AIM OF THE TASK
Return only the number of lines in the data below where the word "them" appears.

PROVIDED MATERIAL
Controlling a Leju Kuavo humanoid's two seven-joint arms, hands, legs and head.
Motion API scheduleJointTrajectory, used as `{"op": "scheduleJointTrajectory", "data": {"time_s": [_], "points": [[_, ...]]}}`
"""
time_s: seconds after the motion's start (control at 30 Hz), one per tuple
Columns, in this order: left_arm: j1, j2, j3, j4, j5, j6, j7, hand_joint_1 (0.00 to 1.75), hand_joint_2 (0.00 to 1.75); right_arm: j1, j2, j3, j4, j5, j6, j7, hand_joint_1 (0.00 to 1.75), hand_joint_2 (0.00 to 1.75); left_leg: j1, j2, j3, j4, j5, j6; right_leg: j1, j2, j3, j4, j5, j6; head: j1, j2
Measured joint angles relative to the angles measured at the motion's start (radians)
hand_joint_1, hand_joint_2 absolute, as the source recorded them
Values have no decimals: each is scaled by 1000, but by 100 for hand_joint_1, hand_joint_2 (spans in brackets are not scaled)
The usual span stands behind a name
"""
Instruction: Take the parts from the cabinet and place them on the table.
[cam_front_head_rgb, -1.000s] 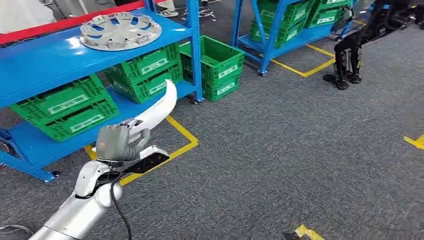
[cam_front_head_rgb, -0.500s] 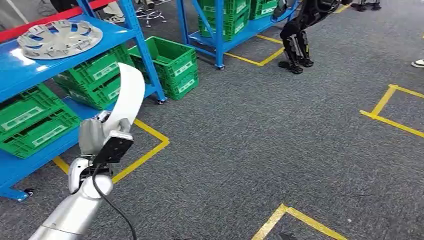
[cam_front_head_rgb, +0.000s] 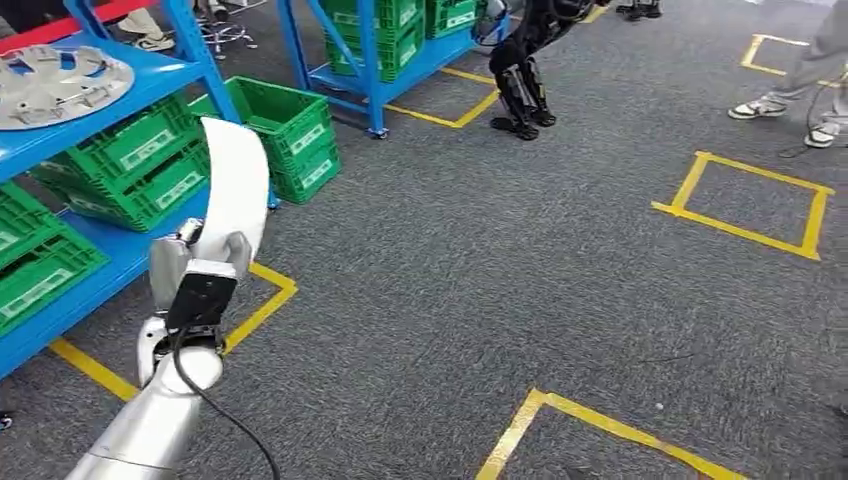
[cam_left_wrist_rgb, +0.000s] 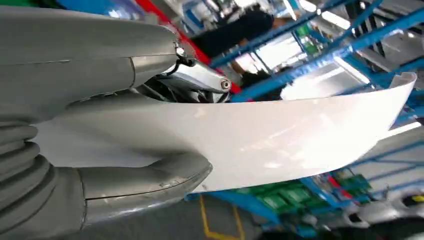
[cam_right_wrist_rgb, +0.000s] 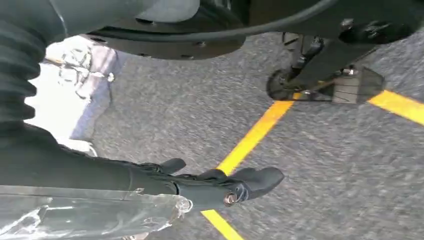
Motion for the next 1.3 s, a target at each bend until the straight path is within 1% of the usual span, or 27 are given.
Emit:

YOUR RESPONSE
2